Privacy, Fragmented Care
Other tools—like MomMoodBooster, moodgym, Beating the Blues US, and SilverCloud Health—also provide internet-based therapy interventions.
These tools provide windows into how people with these illnesses live outside of the clinic, said John Torous, director of the digital psychiatry division at Boston-based Beth Israel Deaconess Medical Center.
Still, the evidence for how well these tools diagnose or treat conditions is in the very early stages, and not all of it is based on good data, Torous said.
Tools like these also present some some serious privacy risks, Torous said. Patients don’t always know if the tools abide by the Health Insurance Portability and Accountability Act or whether the developers can sell or share the data.
Doctors are also trying to coordinate care more, and that care can be fragmented if patients are using a variety of apps, Torous said.
When looking at higher-quality data on the success of types of programs, the tools can be helpful, but they’re “probably not clinically powerful enough to substitute care,” Torous said.
The biggest issue for any of these tools is who pays for them.
Because more than half of maternal care is covered by Medicaid, reimbursement changes from state to state. Most states let their managed care organizations decide how to reimburse for maternal care, although a few do give providers a fixed payment for an episode of care, said Jocelyn A. Guyer, managing director at Manatt, Phelps & Phillips LLP focused on the Affordable Care Act and Medicaid.
Maternity care tends to be one of the higher-cost items in Medicaid, so more states are dictating to managed care companies how they will be paid, Guyer said. States like California will give providers an extra payment for delivery of a baby, and North Carolina is paying an extra $50 to doctors who screen pregnant women for depression and socioeconomic risk factors.
Medicaid allows telehealth coverage, and CMS guidance in 2016 made clear that Medicaid pediatricians can check on a mother’s health, even if she doesn’t have coverage, because of the direct impact on the child’s health.
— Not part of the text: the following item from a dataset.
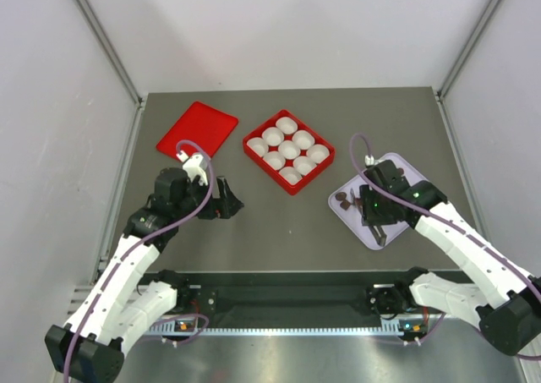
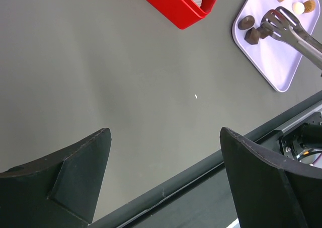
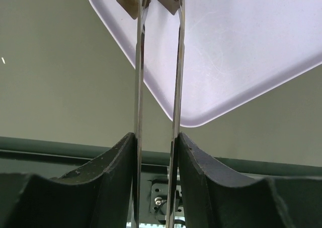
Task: Pack the chocolate
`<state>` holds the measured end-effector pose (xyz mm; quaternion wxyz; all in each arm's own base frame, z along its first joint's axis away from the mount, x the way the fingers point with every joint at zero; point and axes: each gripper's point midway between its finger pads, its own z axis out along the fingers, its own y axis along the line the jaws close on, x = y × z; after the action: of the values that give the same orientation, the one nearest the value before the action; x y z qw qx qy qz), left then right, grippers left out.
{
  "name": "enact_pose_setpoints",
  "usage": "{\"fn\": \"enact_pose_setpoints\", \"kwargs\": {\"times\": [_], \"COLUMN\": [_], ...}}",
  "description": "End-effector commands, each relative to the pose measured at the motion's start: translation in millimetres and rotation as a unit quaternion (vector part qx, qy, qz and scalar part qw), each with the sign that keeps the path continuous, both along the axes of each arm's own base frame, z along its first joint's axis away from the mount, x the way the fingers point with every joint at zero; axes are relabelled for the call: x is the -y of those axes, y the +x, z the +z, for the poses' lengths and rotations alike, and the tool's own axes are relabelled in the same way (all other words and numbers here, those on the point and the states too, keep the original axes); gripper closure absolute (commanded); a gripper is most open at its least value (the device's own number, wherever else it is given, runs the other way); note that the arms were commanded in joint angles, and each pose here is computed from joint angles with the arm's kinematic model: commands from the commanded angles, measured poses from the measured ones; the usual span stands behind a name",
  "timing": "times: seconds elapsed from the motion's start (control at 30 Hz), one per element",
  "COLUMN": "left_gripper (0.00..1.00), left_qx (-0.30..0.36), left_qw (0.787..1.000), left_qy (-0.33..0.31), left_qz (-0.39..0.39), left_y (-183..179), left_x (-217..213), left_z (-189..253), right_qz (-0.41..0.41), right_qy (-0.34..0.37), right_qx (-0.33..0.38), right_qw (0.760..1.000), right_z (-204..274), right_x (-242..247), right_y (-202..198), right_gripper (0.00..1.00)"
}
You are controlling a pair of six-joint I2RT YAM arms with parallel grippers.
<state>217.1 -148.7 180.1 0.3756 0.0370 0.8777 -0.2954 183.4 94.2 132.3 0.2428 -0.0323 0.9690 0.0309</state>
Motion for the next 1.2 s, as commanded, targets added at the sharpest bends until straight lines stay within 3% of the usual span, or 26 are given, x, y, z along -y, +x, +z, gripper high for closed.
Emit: {"fn": "enact_pose_setpoints", "kwargs": {"times": [0.0,0.67,0.77,1.0,1.17], "left_gripper": [0.06,0.05,0.05,0.05,0.05], "left_qx": [0.032,0.030,0.030,0.030,0.029], "left_qw": [0.999,1.000,1.000,1.000,1.000], "left_qy": [-0.004,-0.005,-0.005,-0.004,-0.005], "left_qz": [0.000,-0.005,-0.005,-0.006,-0.007], "left_y": [4.9,3.8,3.8,3.6,3.7], "left_x": [1.1,3.2,3.2,3.7,4.2], "left_z": [11.6,10.7,10.6,10.2,10.2], "right_qz": [0.000,-0.043,-0.039,-0.037,-0.039], "right_qy": [0.002,-0.022,-0.011,-0.002,0.003], "right_qx": [0.008,0.012,0.015,0.037,0.089], "right_qw": [1.000,0.999,0.999,0.999,0.995], "right_z": [2.1,3.1,4.2,27.0,76.8], "right_x": [0.3,15.4,12.4,12.5,11.8], "right_y": [6.1,9.9,8.8,10.6,28.0], "right_gripper": [0.61,0.60,0.64,0.83,0.85]}}
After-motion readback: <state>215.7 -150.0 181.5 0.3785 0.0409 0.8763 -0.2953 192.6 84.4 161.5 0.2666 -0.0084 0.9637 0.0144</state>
But state licensing regulations and other policies covering appropriate visit settings can complicate eligibility, Guyer said.
Also, tools like Sunnyside don’t fit the typical definition of telehealth where a patient is directly engaging with a medical professional, Maki said.
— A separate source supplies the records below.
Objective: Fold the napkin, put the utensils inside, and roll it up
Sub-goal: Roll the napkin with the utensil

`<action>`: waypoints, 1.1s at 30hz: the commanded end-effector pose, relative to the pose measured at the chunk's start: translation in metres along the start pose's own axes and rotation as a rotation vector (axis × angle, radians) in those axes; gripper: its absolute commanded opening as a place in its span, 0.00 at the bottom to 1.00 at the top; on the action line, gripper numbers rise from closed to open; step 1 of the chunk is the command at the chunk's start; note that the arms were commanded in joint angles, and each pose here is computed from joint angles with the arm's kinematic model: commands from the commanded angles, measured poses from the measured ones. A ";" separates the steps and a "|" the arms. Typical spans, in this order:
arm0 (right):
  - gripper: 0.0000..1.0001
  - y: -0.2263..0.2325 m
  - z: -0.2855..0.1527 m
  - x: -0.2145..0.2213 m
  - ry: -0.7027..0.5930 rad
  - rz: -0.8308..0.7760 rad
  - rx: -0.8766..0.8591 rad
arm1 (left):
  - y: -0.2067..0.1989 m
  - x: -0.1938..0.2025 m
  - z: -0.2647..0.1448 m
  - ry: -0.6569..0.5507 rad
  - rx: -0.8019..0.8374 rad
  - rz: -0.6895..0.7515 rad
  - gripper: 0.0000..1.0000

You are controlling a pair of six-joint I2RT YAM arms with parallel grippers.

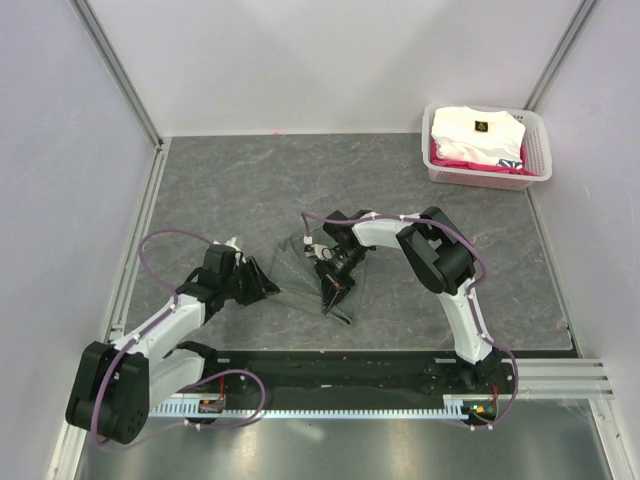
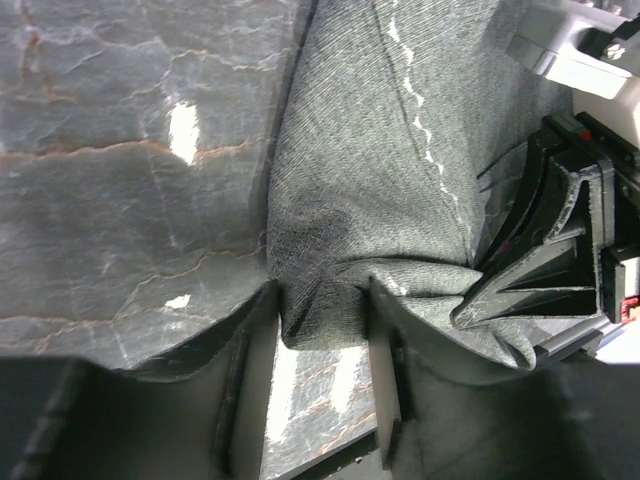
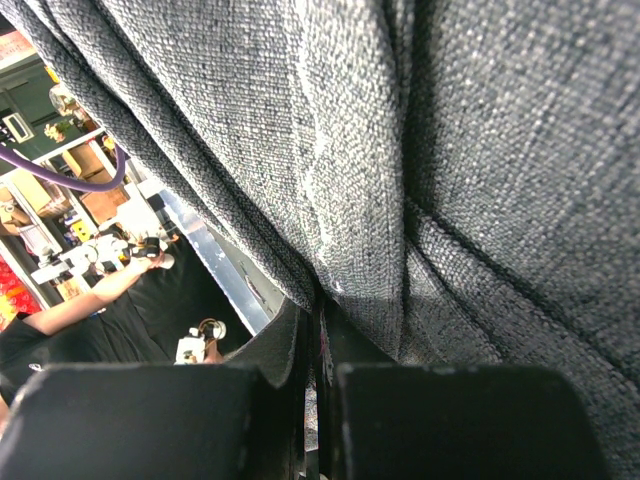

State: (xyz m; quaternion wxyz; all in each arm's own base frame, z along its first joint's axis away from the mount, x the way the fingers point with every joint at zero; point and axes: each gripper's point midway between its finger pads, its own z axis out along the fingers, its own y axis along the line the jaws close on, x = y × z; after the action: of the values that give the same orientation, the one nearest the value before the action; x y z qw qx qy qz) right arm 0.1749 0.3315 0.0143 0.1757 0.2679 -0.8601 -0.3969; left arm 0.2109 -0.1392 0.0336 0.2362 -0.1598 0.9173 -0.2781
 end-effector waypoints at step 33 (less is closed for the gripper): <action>0.67 0.056 -0.100 -0.022 -0.511 -0.428 0.468 | 0.011 0.015 0.002 0.227 -0.134 0.011 0.02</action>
State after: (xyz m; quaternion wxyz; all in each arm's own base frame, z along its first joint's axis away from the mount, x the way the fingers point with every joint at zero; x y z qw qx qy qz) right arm 0.2219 0.3214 0.1117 -0.1181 0.3542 -0.8752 -0.3076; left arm 0.2053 -0.1437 0.0230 0.1391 -0.1622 0.9443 -0.2503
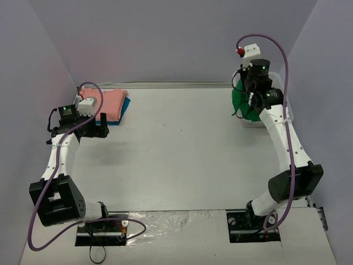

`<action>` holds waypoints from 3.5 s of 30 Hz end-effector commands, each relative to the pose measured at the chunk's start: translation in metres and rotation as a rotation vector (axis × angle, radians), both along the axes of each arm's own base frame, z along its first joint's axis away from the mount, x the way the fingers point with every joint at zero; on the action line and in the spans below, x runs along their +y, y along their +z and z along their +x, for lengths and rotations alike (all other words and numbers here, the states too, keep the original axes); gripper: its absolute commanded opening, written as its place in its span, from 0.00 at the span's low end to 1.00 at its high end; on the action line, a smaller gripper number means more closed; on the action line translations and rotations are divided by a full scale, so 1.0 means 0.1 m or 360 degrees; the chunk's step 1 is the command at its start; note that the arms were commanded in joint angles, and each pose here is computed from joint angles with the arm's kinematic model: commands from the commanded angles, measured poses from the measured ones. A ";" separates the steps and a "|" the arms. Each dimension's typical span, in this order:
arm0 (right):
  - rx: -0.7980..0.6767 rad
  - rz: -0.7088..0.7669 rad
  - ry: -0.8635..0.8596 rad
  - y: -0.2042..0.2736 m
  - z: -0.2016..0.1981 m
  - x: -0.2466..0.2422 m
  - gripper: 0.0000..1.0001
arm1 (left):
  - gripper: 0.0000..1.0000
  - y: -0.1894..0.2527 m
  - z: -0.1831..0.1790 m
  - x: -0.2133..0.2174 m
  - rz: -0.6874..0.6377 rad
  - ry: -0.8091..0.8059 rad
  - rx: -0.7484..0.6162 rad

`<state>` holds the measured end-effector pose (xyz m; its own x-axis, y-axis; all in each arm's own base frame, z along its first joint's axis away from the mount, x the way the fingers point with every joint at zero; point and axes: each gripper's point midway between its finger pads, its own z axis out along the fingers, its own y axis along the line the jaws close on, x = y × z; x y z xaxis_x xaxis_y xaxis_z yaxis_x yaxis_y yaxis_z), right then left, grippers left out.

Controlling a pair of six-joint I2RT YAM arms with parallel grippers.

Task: Fold and stack the t-shirts
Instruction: Grab crumpled tshirt from bin with the right arm, then move the tshirt to the center of the board, then flatten out the tshirt

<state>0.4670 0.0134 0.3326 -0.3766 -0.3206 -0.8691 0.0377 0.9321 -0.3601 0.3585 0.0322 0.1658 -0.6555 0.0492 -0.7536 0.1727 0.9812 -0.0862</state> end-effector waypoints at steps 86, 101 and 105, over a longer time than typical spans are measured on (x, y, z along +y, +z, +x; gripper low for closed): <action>0.1283 -0.0148 0.1076 -2.15 -1.00 1.33 0.00 | 0.92 -0.71 -0.09 -0.54 0.0448 -0.0456 0.0255; 0.0739 -0.0187 0.0216 -2.05 0.49 0.66 0.00 | 0.92 -0.84 -0.19 -0.60 0.0482 -0.0513 0.0298; 0.0716 -0.0229 0.0147 -2.06 0.63 0.58 0.14 | 0.91 -0.86 -0.21 -0.61 0.0487 -0.0531 0.0307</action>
Apart from the reimbursement complications, some CMS and National Quality Forum guidelines require doctors to use the PHQ-9 test to receive credit for screening their patients, Gibbons said.
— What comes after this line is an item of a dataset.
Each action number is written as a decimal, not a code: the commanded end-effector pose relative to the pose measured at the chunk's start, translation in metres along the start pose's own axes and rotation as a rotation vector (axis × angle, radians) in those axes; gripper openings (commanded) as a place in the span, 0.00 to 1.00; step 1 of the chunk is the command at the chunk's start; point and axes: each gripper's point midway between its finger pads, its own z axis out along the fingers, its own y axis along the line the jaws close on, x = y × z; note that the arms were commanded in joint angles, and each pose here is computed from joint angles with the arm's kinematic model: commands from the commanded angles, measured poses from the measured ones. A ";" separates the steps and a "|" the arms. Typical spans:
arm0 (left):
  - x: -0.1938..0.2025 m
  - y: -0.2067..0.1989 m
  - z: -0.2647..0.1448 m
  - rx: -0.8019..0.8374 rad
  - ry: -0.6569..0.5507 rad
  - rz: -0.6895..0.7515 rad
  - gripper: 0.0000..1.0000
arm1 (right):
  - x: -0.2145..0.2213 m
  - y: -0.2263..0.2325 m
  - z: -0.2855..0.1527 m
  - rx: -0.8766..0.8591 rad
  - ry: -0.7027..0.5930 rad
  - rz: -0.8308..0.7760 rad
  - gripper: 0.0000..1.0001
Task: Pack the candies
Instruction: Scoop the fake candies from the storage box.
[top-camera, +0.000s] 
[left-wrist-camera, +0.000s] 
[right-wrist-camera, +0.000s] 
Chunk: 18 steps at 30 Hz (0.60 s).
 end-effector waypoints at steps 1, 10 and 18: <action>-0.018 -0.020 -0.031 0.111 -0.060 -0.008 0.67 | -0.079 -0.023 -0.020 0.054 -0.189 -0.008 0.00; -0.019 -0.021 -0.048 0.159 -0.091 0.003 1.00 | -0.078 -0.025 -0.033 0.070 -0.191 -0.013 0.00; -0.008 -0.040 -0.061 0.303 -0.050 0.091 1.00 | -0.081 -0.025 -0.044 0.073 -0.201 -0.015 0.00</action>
Even when states reimburse for perinatal mental health screening, the payment doesn’t come close to covering the costs, said Richard Silver, chairman of obstetrics and gynecology at Northshore University Health System. His department has decided to make the investment in it because mental health is the most common complication that women face, but not every system can do that.
And when prenatal care is reimbursed in a fixed payment, there’s no financial incentive for providers to screen patients for mental health conditions, Maki said.
Pregnancy Is the Time
These tools are unlikely to go into wider use until there is a substantive reimbursement associated with mental health services, said Silver, who is also the associate dean for medical education at the University of Chicago Pritzker School of Medicine.
Still, Maki and Duffecy argue the new approach is needed.
Women are more able to learn therapeutic tools while they’re pregnant than when they have a newborn and are getting little sleep, Maki said.
Because women seek out health care regularly while they’re pregnant, that time is a “window of opportunity to provide something to women that they need, but may not seek out,” Duffecy said. Women are also becoming more aware of postpartum depression and want a way to prevent it, Duffecy said.
“We have the moment when women are open and willing to reach out, and we need to take it,” she said.